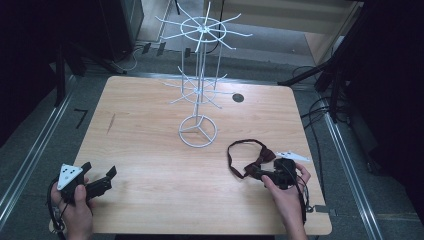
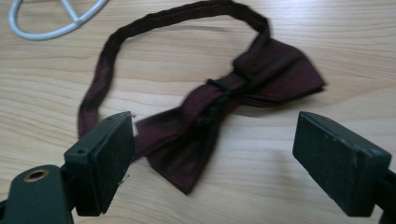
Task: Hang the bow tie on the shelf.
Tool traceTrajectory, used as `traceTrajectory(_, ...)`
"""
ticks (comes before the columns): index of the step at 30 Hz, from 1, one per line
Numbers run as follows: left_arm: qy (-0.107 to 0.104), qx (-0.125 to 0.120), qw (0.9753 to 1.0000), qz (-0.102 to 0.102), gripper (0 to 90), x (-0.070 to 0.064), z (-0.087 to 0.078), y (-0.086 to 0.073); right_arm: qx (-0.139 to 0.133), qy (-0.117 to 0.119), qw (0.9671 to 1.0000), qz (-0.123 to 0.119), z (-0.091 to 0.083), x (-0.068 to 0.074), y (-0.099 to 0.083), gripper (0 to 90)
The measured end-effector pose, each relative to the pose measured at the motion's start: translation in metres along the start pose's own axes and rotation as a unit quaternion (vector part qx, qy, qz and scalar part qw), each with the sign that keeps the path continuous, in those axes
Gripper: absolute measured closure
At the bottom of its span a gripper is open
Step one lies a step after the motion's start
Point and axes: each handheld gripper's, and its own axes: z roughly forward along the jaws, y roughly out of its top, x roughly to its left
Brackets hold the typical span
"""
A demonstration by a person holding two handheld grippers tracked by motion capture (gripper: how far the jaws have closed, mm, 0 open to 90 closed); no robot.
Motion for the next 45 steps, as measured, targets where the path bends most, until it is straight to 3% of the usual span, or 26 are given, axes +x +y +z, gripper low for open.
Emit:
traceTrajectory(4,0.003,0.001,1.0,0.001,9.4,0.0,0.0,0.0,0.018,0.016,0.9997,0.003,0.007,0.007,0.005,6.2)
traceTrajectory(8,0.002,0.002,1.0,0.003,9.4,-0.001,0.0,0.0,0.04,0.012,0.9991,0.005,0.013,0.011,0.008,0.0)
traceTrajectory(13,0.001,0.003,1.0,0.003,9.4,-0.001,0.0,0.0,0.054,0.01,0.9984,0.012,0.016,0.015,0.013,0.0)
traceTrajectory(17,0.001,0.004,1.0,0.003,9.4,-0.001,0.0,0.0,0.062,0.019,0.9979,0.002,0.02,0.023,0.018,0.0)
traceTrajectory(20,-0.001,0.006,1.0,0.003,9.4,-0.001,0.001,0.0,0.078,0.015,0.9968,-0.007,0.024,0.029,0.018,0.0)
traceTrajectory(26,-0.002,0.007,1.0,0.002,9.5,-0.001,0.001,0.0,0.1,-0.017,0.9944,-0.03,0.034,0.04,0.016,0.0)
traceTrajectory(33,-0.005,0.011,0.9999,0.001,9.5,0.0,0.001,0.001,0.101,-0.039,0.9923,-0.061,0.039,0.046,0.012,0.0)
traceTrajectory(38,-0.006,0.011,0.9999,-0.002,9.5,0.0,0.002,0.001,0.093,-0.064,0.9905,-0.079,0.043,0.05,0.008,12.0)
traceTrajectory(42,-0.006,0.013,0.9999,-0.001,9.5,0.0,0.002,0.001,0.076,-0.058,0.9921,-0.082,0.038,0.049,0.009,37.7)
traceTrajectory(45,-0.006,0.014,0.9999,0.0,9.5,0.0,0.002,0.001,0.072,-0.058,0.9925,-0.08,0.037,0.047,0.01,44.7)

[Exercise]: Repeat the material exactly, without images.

[Answer to this problem]:
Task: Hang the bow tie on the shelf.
Tool traceTrajectory, used as `traceTrajectory(_, ...)`
"""
ticks (comes before the columns): index of the step at 30 Hz, from 1, one per line
Numbers run as follows: left_arm: qy (-0.107 to 0.104), qx (-0.125 to 0.120), qw (0.9753 to 1.0000), qz (-0.102 to 0.102), gripper (0 to 90), x (-0.070 to 0.064), z (-0.087 to 0.078), y (-0.086 to 0.073); right_arm: qx (-0.139 to 0.133), qy (-0.117 to 0.119), qw (0.9671 to 1.0000), qz (-0.123 to 0.119), z (-0.091 to 0.083), x (-0.068 to 0.074), y (-0.099 to 0.083), gripper (0 to 90)
The measured end-effector pose, each relative to the pose measured at the motion's start: translation in metres along the start pose's own axes and rotation as a unit quaternion (vector part qx, qy, qz and scalar part qw), each with the sign that keeps the path continuous, in those axes
Gripper: absolute measured closure
At the bottom of its span a gripper is open
Step one lies a step after the motion's start
Point and axes: each handheld gripper's, and its own axes: z roughly forward along the jaws, y roughly out of its top, x roughly to its left
Brackets hold the typical span
"""
A demonstration by a person holding two handheld grippers tracked by motion capture (gripper: how far the jaws have closed, mm, 0 open to 90 closed); no robot.
Motion for the next 45 steps, as measured, targets where the path bends most, until it is straight to 3% of the usual span, or 26 are given, axes +x +y +z, gripper low for open.
Emit:
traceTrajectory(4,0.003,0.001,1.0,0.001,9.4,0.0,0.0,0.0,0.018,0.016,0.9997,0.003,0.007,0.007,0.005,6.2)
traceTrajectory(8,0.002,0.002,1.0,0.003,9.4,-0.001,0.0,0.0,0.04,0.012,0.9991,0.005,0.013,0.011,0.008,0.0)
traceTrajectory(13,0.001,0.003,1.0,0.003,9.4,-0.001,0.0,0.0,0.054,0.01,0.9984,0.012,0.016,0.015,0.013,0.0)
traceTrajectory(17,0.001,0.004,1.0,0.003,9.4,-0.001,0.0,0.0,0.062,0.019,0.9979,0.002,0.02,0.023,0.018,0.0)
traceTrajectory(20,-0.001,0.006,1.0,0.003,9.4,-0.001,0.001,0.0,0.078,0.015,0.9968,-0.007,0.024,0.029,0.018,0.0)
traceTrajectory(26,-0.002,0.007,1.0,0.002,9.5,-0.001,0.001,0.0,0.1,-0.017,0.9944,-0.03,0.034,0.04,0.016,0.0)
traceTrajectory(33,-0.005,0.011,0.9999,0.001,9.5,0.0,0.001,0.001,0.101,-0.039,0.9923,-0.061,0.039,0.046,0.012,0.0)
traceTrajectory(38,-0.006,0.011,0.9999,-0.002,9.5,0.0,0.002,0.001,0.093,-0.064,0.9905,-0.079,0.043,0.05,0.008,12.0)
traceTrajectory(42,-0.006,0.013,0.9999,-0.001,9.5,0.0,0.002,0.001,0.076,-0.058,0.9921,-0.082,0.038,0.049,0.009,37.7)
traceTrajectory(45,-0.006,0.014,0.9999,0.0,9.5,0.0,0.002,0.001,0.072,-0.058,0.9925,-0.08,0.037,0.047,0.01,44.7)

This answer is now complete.